From the line with "Gripper frame: origin" through the line with "Distance lens to pinch point: 74.5", repeat the entries verbatim, both end lines included, and add nothing.

Collected data
● ● ● ●
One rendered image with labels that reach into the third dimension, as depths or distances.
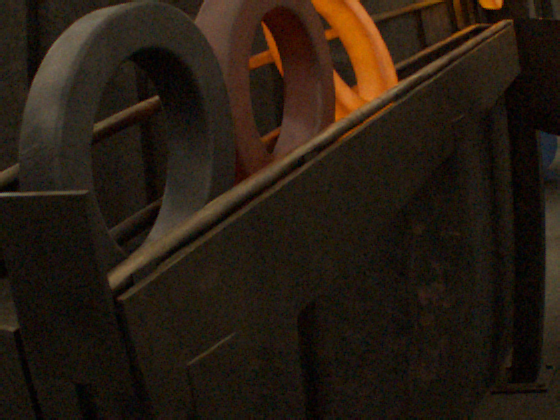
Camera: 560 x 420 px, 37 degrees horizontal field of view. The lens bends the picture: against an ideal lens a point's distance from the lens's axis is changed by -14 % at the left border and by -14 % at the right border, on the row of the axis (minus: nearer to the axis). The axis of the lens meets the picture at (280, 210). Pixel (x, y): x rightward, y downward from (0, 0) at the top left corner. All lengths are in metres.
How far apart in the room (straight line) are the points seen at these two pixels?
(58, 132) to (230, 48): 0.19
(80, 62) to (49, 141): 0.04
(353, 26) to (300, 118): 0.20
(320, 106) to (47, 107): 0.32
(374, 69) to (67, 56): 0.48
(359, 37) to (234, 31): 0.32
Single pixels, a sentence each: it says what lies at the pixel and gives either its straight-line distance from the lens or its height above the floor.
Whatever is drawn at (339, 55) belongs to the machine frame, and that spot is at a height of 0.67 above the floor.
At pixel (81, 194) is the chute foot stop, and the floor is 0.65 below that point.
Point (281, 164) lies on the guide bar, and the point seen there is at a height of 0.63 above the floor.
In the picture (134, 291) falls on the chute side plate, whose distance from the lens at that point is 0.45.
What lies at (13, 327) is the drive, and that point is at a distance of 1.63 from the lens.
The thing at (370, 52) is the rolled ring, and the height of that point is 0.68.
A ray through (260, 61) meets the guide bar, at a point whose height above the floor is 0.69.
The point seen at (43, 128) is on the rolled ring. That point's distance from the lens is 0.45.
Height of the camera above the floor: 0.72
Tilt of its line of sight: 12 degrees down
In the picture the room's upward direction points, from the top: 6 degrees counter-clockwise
● ● ● ●
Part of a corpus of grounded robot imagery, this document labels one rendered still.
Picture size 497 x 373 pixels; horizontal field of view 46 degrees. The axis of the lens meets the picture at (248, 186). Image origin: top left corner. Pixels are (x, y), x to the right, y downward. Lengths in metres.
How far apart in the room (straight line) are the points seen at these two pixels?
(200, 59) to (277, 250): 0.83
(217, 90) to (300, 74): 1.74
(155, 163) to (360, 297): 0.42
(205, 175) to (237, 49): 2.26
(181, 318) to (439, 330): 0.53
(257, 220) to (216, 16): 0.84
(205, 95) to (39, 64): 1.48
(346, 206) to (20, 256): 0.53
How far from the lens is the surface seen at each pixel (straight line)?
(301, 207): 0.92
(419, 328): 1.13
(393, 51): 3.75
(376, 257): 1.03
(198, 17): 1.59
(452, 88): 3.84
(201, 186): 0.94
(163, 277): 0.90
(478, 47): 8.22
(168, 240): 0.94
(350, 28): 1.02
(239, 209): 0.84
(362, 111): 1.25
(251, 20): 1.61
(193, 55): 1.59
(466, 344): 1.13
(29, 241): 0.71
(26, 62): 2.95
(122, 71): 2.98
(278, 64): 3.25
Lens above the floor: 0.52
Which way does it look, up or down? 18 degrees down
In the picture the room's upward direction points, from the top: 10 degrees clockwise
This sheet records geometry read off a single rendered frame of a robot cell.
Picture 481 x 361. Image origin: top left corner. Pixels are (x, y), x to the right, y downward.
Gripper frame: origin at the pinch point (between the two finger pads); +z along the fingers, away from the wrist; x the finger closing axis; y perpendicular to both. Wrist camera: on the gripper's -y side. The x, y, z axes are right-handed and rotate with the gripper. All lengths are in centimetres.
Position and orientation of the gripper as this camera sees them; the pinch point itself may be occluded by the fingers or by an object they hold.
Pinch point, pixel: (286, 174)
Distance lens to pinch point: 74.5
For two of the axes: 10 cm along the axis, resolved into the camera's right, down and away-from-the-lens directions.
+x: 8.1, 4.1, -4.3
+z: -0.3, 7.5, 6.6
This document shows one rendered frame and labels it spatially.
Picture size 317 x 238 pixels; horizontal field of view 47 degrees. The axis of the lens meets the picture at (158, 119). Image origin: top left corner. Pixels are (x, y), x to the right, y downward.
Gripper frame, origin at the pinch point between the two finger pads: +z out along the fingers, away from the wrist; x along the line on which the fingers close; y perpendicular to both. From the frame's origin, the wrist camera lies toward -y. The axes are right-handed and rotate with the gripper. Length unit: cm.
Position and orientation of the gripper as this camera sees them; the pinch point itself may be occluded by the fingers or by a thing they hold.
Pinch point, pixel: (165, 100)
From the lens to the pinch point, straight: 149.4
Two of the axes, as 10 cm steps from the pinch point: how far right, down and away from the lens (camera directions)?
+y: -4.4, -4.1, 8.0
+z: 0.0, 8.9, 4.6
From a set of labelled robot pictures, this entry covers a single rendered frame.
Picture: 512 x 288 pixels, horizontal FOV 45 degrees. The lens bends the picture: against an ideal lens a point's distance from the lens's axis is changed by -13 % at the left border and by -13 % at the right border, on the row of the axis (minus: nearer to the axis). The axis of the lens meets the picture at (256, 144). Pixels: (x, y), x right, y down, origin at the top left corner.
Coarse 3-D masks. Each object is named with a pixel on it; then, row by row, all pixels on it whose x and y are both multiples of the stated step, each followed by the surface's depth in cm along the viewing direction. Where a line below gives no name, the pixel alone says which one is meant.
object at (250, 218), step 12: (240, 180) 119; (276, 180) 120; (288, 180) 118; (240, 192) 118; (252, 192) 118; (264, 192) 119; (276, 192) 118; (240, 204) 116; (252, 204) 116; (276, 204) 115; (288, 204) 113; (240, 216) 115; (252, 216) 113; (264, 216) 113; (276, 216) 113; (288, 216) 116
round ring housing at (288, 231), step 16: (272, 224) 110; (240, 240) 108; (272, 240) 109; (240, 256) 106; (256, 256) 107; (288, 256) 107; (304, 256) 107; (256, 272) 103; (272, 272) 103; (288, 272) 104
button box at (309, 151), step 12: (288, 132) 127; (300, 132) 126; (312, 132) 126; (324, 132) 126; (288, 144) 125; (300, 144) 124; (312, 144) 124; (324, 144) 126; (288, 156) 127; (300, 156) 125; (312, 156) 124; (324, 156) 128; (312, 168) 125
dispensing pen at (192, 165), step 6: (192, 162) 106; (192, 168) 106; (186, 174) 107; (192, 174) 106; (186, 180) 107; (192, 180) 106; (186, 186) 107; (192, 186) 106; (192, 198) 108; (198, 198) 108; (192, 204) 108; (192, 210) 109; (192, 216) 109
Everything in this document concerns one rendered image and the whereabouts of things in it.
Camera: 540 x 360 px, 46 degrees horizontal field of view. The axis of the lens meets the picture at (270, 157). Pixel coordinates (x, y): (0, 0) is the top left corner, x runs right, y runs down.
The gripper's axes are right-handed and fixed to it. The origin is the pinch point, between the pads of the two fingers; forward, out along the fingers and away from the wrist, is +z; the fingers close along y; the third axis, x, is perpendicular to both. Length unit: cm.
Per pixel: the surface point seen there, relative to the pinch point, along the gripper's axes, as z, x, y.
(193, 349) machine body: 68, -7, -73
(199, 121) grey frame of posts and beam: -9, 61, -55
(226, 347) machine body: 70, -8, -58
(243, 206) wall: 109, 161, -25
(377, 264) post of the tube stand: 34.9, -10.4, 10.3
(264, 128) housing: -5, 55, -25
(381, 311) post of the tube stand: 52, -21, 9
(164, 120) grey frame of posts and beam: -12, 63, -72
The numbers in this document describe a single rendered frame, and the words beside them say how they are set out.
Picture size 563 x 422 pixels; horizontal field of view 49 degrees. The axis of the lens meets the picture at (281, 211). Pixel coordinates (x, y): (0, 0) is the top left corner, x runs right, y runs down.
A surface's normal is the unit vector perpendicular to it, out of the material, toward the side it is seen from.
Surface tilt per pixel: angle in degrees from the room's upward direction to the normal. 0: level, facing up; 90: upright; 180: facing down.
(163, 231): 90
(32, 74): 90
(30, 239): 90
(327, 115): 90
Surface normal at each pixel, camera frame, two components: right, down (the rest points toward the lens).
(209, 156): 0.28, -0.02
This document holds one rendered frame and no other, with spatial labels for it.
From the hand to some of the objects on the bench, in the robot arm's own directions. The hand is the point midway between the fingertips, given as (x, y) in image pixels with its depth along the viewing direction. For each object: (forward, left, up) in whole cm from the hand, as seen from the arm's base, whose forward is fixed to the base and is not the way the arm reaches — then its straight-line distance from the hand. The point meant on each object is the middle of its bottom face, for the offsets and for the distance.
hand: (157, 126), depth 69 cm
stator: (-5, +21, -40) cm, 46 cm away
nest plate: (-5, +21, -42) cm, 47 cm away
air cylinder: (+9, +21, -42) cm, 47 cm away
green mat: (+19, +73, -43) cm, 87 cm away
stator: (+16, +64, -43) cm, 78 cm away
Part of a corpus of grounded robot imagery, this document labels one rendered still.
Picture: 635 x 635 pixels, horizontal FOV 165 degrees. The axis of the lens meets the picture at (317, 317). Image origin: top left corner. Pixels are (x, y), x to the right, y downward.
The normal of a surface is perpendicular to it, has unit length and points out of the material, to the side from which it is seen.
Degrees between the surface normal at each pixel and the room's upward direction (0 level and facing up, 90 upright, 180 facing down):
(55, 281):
● ● ● ●
**ANSWER BELOW:**
Gripper frame: origin at the pinch point (between the two finger pads); +z along the fingers, away from the wrist; x the finger closing axis; y perpendicular to both. Wrist camera: on the gripper's -y side. The x, y, z axes are right-handed and rotate with the gripper. All lengths are in centimetres.
Position and orientation of the gripper as this camera sees them; the pinch point itself may be occluded by the fingers or by an object they hold.
Pinch point, pixel: (286, 174)
Distance lens to pinch point: 74.5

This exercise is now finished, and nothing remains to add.